▶ **Activity**
Reproduce the records below exactly, but leave their pictures out of the copy.

▶ **Given records**
^^^^

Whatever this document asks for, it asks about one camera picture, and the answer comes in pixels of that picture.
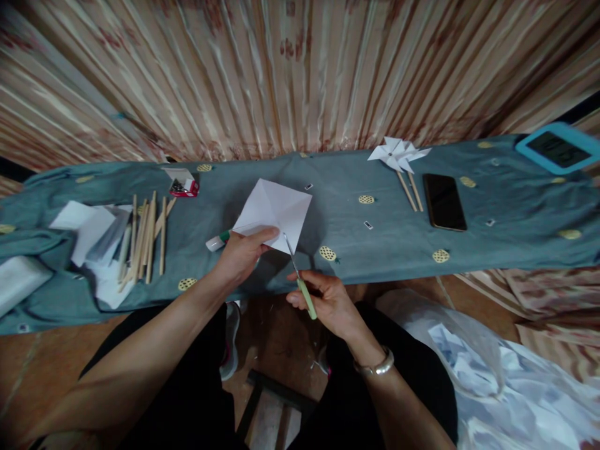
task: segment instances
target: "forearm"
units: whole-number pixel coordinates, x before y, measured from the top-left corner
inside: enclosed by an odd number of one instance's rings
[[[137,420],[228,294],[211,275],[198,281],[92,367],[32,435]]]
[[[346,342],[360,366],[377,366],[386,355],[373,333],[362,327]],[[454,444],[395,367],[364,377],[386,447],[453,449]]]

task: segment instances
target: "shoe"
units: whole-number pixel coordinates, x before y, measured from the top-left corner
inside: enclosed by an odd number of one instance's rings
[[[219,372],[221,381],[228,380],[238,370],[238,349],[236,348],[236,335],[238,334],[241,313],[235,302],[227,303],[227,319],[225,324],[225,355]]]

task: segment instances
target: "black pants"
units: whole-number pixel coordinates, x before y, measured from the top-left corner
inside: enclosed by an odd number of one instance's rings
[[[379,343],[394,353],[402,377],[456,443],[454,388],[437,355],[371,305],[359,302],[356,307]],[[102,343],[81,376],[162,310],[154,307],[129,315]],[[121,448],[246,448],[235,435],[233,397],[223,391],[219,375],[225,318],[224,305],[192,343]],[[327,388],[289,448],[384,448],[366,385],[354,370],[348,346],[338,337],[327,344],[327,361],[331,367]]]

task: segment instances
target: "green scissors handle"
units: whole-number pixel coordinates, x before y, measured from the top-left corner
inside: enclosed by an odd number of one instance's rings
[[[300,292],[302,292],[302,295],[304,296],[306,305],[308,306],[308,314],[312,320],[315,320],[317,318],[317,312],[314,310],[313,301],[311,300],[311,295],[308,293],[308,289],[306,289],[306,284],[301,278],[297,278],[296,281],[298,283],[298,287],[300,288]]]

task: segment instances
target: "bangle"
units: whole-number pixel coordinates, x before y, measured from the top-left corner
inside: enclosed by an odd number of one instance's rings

^^^^

▶ **Task answer**
Whatever this document asks for, it asks about one camera picture, and the answer comes in pixels of that picture.
task: segment instances
target: "forearm"
units: whole-number pixel coordinates, x before y, measured from the top-left corner
inside: enclosed by an odd number of one instance's rings
[[[137,420],[228,294],[211,275],[198,281],[92,367],[32,435]]]
[[[346,342],[360,366],[377,366],[386,355],[373,333],[362,327]],[[454,444],[395,367],[364,377],[386,447],[453,449]]]

task: segment instances
target: "shoe"
units: whole-number pixel coordinates, x before y, measured from the top-left corner
inside: enclosed by an odd number of one instance's rings
[[[219,372],[221,381],[228,380],[238,370],[238,349],[236,348],[236,335],[238,334],[241,313],[235,302],[227,303],[227,319],[225,324],[225,355]]]

task: segment instances
target: "black pants"
units: whole-number pixel coordinates, x before y, measured from the top-left corner
inside: enclosed by an odd number of one instance's rings
[[[379,343],[394,353],[402,377],[456,443],[454,388],[437,355],[371,305],[359,302],[356,307]],[[102,343],[81,376],[162,310],[154,307],[129,315]],[[121,448],[246,448],[235,435],[233,397],[223,391],[219,375],[225,318],[224,305],[192,343]],[[327,388],[289,448],[384,448],[366,385],[354,370],[348,346],[338,337],[327,344],[327,361],[331,367]]]

task: segment instances
target: "green scissors handle"
units: whole-number pixel coordinates, x before y, measured from the top-left corner
inside: enclosed by an odd number of one instance's rings
[[[300,292],[302,292],[302,295],[304,296],[306,305],[308,306],[308,314],[312,320],[315,320],[317,318],[317,312],[314,310],[313,301],[311,300],[311,295],[308,293],[308,289],[306,289],[306,284],[301,278],[297,278],[296,281],[298,283],[298,287],[300,288]]]

task: segment instances
target: "bangle"
units: whole-number pixel coordinates, x before y, measured from the top-left corner
inside: enclosed by an odd number of one instance's rings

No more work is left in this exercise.